O perito taquarense Sami El Jundi participou, nesta semana, de mais um julgamento de repercussão nacional. Trata-se do caso que envolve a ex-deputada federal Flordelis dos Santos de Souza, que é acusada de matar o ex-marido. Sami foi a quarta testemunha de defesa ouvida no julgamento, que ocorre no Rio de Janeiro. Ele prestou depoimento na quinta-feira e negou que tenha sido contratado pelos advogados da ex-deputada e afirmou que foi apenas indicado pela defesa. À Justiça, Sami afirma ter encontrado erro em ao menos três laudos das investigações da morte do pastor Anderson do Carmo, como o da necrópsia da vítima e os outros dois nos quais foi constatado que o marido de Flordelis vinha sendo investigado.
Conforme reportagem do Jornal Extra, Sami afirma que, no documento que mostra os ferimentos e a causa da morte do pastor, há ao menos sete erros no mapa em que aponta as perfurações no corpo. O documento do Instituto Médico Legal aponta 30 perfurações, mas Sami diz ter encontrado 24 ferimentos nas fotografias do corpo, mas que não condiz com o número total de tiros, pois há ferimentos de entrada e saída. “Há duas lesões que encontramos no mapa de ferimentos que não existem nas fotografias. Uma é a ferida 6, que seria entre o peito direito e a axila. No ponto 9, próximo à clavícula do lado esquerdo também não há ferimentos. Há um outro que encontramos e que não está descrito no mapa. Pode ser um engano na descrição anatômica? O fato é que não corresponde”, disse Sami.

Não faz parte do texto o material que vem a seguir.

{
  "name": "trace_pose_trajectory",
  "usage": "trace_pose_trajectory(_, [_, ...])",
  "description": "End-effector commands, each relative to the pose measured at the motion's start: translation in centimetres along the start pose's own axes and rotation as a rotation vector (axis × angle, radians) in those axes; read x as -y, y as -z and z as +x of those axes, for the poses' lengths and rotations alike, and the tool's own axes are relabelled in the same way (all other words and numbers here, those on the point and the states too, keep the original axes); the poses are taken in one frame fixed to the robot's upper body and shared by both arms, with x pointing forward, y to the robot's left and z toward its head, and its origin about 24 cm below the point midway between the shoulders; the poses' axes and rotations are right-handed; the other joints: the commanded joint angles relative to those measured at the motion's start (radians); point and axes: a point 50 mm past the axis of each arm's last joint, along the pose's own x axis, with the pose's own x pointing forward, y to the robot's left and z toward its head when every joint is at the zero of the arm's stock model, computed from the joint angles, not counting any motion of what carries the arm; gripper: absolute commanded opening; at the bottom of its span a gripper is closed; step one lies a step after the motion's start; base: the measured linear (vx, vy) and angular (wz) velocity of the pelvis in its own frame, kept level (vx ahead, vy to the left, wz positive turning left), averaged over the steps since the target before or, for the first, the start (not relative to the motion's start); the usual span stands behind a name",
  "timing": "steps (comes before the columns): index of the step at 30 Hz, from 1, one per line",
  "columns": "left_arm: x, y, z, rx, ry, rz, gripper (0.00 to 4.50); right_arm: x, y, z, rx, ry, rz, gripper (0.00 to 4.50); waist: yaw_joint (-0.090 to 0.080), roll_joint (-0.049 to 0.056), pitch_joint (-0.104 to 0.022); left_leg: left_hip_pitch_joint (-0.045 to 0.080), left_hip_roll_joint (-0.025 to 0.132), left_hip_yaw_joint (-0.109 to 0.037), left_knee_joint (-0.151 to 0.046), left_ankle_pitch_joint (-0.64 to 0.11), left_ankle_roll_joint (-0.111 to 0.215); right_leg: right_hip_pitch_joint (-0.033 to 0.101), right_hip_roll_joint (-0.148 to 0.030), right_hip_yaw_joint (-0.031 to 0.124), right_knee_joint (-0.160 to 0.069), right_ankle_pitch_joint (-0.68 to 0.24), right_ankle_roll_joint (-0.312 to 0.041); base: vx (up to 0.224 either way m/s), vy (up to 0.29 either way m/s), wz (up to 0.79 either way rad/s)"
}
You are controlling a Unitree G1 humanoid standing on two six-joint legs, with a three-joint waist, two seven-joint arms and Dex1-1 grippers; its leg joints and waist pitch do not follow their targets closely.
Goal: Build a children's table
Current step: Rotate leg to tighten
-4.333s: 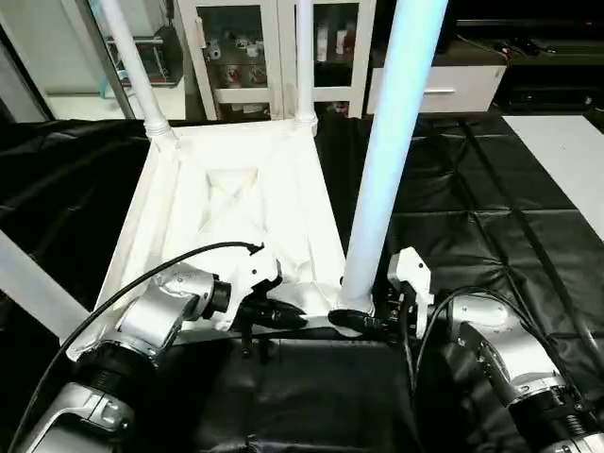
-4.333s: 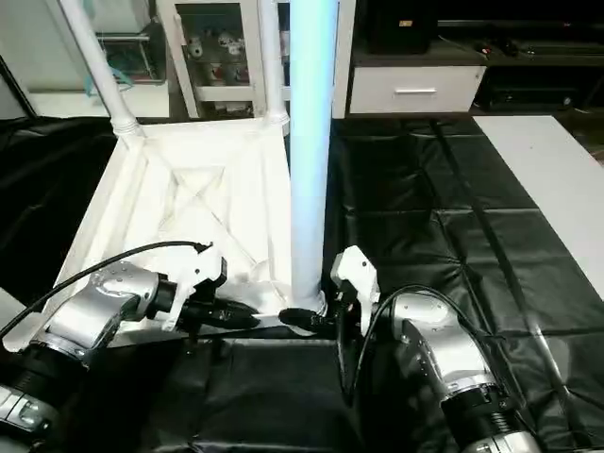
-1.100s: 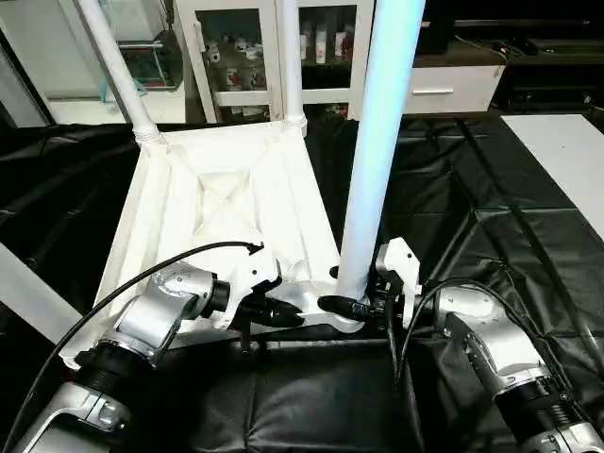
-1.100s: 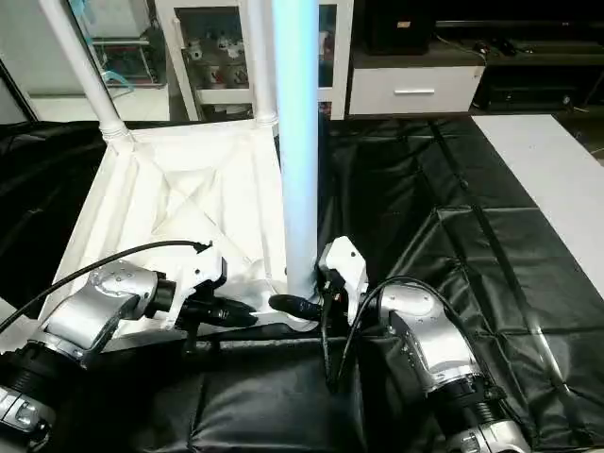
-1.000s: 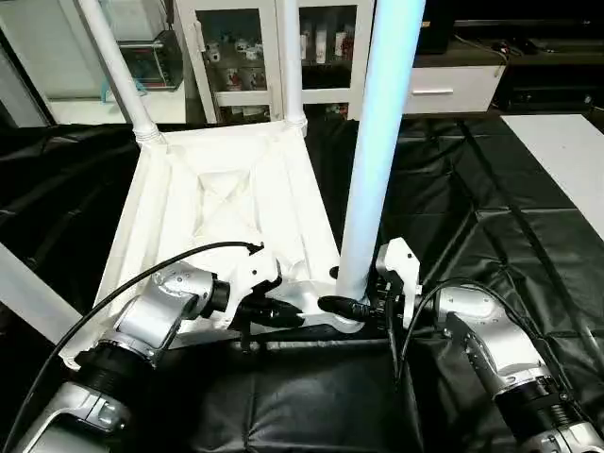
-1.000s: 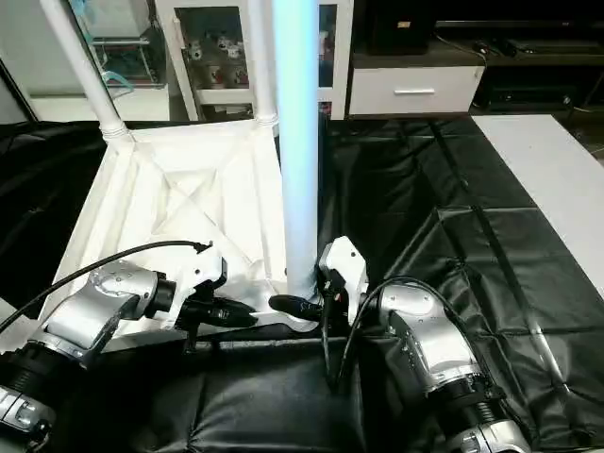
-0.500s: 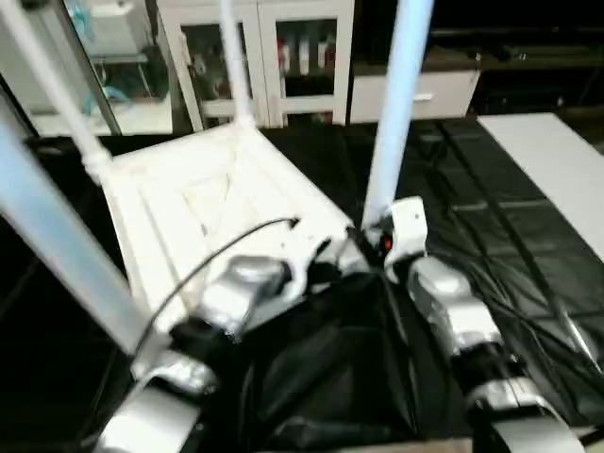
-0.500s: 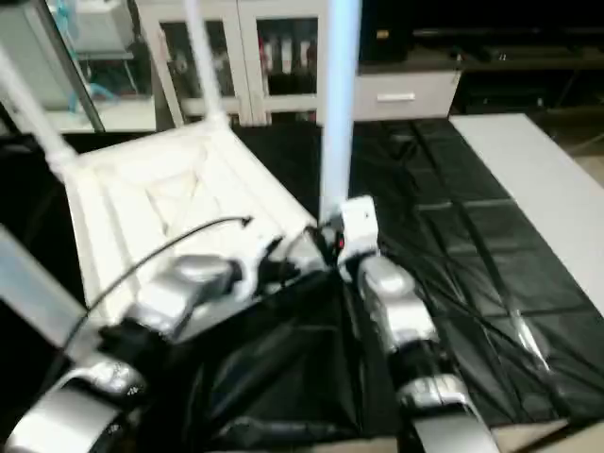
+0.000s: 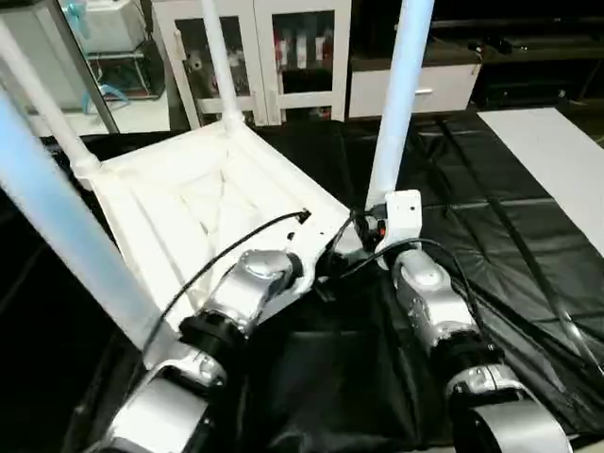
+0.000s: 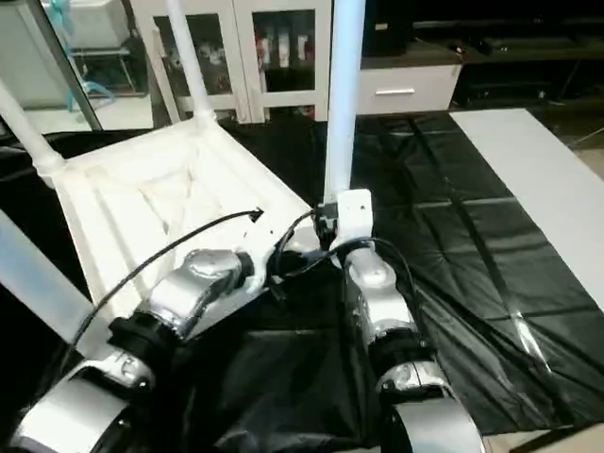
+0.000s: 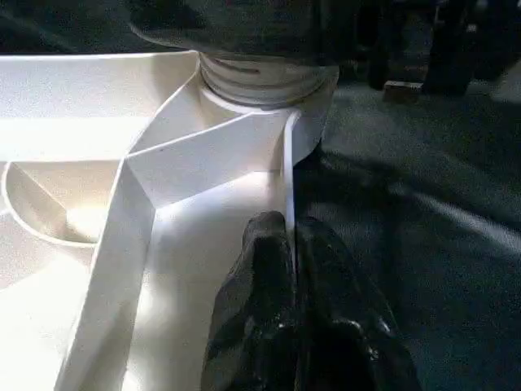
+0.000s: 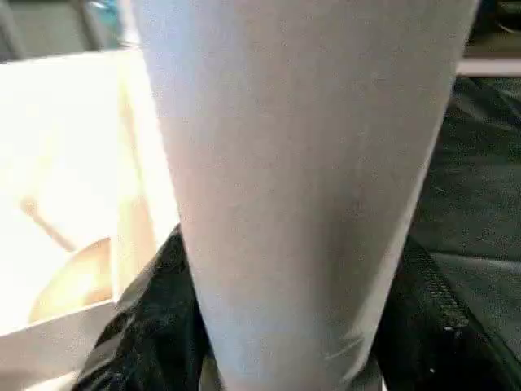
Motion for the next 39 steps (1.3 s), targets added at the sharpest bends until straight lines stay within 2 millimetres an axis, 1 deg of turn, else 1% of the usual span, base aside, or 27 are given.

Ainda conforme o jornal Extra, durante o depoimento, fotos do cadáver de Anderson do Carmo foram exibidas ao júri, com o pedido de que não fosse mostrado o rosto do pastor. O perito também afirmou que, ao analisar os prontuários médicos de Anderson, dos anos anteriores ao crime, não há indícios de que ele tenha sofrido envenenamento. Flordelis e os outros réus são acusados de tentar matar o pastor antes do crime com substâncias tóxicas. “Ele fez diversos exames que se mostraram consistentemente dentro da normalidade. Pequenas variações não necessariamente apresentam problema. Consideradas as hipóteses levantadas no parecer e no laudo que consta no prontuário, os médicos não suspeitaram de intoxicação porque não tinham nenhum motivo para isso”, afirma o perito.
Sami já atuou em outros casos de repercussão nacional. Foi assistente técnico da defesa do ex-vereador Jairo Souza Santos Júnior, o Jairinho, no Caso Henry, e de Elize Matsunaga.